La médecine arrive de mieux en mieux à contrôler les douleurs chroniques. Mais, très souvent, les médicaments sont tellement puissants que les patients doivent limiter la conduite de leur automobile.

Asokumar Buvanendran veut changer cela. L'anesthésiste de l'école de médecine Rush, à Chicago, voit des milliers de patients chaque année à sa clinique de la douleur. Grâce aux progrès de la science pharmaceutique, il parvient à redonner une vie normale à un nombre croissant d'entre eux. Il veut maintenant qu'ils puissent conduire leur voiture sans être obligés d'attendre plusieurs heures après avoir pris leurs médicaments antidouleur.

«Les médicaments ont de moins en moins d'effets secondaires, explique le Dr Buvanendran en entrevue téléphonique. Les patients se sentent assez bien pour reprendre leurs activités ordinaires, leur travail.

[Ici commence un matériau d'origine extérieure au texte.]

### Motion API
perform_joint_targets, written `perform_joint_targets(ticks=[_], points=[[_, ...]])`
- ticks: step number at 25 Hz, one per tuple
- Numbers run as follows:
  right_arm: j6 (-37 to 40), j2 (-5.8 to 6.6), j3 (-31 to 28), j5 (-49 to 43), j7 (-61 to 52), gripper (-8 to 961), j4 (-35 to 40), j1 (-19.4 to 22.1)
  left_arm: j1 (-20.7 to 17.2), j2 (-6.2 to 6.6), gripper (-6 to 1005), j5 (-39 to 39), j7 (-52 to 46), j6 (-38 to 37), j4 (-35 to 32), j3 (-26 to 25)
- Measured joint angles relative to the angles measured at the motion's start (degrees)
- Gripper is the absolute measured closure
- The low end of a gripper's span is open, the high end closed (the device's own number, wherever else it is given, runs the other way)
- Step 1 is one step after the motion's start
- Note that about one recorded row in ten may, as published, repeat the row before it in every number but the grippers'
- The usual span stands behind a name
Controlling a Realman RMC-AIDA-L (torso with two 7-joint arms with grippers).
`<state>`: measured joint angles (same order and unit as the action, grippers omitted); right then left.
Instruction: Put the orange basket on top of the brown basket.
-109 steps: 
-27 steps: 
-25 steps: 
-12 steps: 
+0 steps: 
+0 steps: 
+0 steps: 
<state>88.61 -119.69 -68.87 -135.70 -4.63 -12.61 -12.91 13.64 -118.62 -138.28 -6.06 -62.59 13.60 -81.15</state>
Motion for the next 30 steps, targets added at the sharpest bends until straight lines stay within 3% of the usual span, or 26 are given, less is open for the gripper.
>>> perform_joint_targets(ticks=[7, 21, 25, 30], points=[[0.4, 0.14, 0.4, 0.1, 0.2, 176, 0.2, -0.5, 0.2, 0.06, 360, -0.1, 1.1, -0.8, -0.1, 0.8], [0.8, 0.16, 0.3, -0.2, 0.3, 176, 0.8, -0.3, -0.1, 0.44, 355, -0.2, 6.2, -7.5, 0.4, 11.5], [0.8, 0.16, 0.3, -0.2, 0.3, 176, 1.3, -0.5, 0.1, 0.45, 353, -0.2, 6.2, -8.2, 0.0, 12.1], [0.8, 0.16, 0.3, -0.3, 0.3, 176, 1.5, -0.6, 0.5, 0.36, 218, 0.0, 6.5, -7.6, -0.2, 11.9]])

C'est particulièrement important pour les conducteurs d'autobus et de camions. Les opiacés sont de plus en plus utilisés en Amérique du Nord pour des douleurs chroniques. Et il y a aussi de plus en plus d'opérations de chirurgie d'un jour qui nécessitent que le patient attende un certain temps avant de partir, s'il n'a pas quelqu'un pour le reconduire, à cause de l'anesthésie. Alors, j'ai voulu vérifier si les restrictions à la conduite automobile sont vraiment nécessaires.»

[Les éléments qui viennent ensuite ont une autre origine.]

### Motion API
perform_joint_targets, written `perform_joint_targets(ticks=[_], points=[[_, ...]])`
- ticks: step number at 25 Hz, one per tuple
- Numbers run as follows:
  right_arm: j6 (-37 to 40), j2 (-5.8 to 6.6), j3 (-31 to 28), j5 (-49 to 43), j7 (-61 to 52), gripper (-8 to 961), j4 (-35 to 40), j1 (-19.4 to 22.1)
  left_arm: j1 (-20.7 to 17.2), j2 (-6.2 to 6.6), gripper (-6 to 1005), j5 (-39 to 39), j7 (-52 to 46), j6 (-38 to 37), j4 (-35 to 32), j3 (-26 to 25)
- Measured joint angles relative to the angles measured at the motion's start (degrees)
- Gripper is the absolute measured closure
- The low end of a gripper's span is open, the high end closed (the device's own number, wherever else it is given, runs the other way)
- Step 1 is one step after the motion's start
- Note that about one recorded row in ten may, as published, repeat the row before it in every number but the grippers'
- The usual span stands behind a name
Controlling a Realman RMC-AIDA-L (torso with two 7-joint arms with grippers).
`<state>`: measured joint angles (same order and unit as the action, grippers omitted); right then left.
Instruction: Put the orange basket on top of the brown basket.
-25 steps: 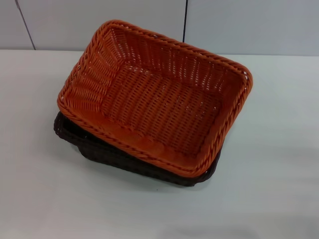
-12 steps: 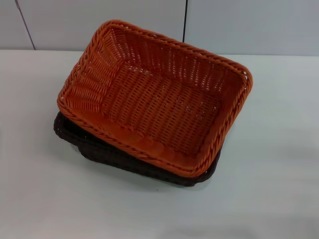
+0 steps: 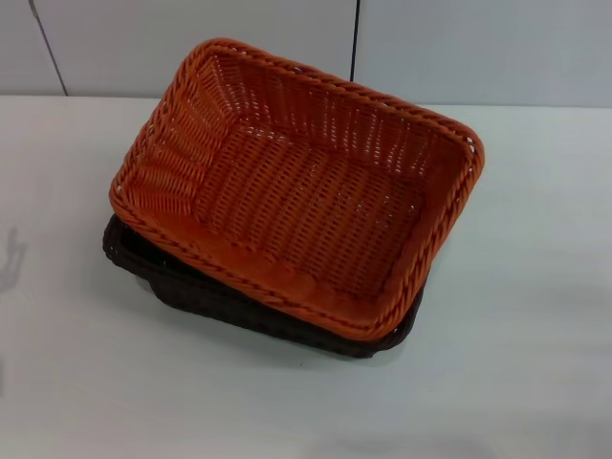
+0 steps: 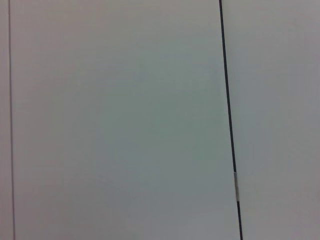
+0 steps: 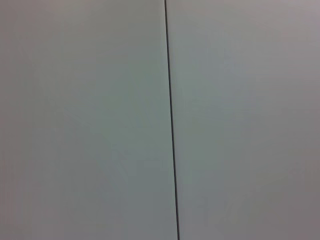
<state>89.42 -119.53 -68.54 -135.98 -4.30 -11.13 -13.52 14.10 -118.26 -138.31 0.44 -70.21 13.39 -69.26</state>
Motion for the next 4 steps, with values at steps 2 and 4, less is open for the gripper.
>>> perform_joint_targets(ticks=[2, 4], points=[[0.0, 0.01, 0.1, -0.1, 0.0, 176, 0.0, 0.0, 0.0, -0.11, 191, 0.3, 0.4, 0.0, 0.0, -0.5], [0.1, 0.05, 0.1, -0.2, 0.0, 176, 0.0, 0.0, 0.0, -0.15, 191, 0.3, 0.6, 0.0, 0.0, -0.8]])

Au Québec, par exemple, la SAAQ prévient que «parmi les médicaments les plus susceptibles de détériorer les performances du conducteur, on retrouve les antidépresseurs, les antipsychotiques ou tranquillisants majeurs», ajoutant qu'il «faut craindre l'effet d'accumulation des sédatifs».

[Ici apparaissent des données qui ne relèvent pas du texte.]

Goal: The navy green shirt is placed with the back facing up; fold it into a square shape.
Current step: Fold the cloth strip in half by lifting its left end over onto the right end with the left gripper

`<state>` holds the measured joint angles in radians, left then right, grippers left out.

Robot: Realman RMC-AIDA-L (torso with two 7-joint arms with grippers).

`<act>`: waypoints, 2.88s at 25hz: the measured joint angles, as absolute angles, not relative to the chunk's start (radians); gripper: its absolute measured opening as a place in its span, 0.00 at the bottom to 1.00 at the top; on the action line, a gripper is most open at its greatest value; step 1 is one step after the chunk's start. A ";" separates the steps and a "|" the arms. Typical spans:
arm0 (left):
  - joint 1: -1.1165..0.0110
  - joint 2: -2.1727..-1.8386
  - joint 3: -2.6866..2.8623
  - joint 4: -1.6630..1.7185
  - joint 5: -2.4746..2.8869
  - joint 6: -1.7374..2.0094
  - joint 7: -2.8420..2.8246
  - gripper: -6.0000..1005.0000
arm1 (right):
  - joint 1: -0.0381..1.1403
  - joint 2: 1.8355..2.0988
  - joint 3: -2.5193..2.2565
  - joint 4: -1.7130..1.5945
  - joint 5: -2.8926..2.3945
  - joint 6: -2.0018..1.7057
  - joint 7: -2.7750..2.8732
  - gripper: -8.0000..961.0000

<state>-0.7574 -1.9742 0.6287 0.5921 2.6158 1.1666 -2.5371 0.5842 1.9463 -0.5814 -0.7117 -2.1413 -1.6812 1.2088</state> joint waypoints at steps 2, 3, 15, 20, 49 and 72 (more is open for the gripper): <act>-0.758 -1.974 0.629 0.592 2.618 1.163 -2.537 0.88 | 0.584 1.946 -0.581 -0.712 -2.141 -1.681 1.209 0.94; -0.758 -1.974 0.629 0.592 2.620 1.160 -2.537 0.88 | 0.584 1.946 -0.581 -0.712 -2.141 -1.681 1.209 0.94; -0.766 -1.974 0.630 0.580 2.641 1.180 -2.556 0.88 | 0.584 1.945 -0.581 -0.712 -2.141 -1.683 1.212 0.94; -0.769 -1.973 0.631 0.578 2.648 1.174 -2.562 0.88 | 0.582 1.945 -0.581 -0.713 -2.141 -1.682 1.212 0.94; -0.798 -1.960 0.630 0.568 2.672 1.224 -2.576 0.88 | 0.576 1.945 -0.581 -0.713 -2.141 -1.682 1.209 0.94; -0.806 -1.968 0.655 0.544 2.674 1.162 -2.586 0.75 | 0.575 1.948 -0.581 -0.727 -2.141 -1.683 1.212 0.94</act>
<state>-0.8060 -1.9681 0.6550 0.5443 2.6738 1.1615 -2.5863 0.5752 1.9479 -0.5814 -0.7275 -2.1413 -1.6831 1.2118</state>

Les résultats préliminaires sont encourageants. «Il semble que les patients s'habituent aux opiacés, comme la morphine, dit l'anesthésiste. Au départ, ils affectent leurs capacités de conduire. Mais après quelques semaines, les réflexes reviennent à la normale. Les centres cognitifs du cerveau se font aux médicaments.» Les tests ont été faits sur un simulateur de conduite modifié, de façon à reconnaître les conducteurs en état d'ébriété. Des tests de conduite d'une durée de 12 minutes n'ont pas montré de différence de performance entre des patients sous médication depuis quelques semaines et un groupe contrôle. Environ 100 cobayes ont pris part à l'expérience.

Mais les changements ne seront pas immédiats. Dans un premier temps, le Dr Buvanendran veut vérifier l'impact des opiacés à plus court terme, par exemple après une opération ne nécessitant pas d'hospitalisation. Ensuite, seulement, il suivra des milliers de patients pendant plusieurs années pour voir si leur taux d'accidents routiers est différent de la normale.

«Ça va prendre plusieurs années, dit le Dr Buvanendran. Mais si on veut changer les règles du jeu de l'industrie des assurances et des autorités de la sécurité routière, il faut avoir des preuves solides. La situation ne peut aller qu'en s'améliorant.»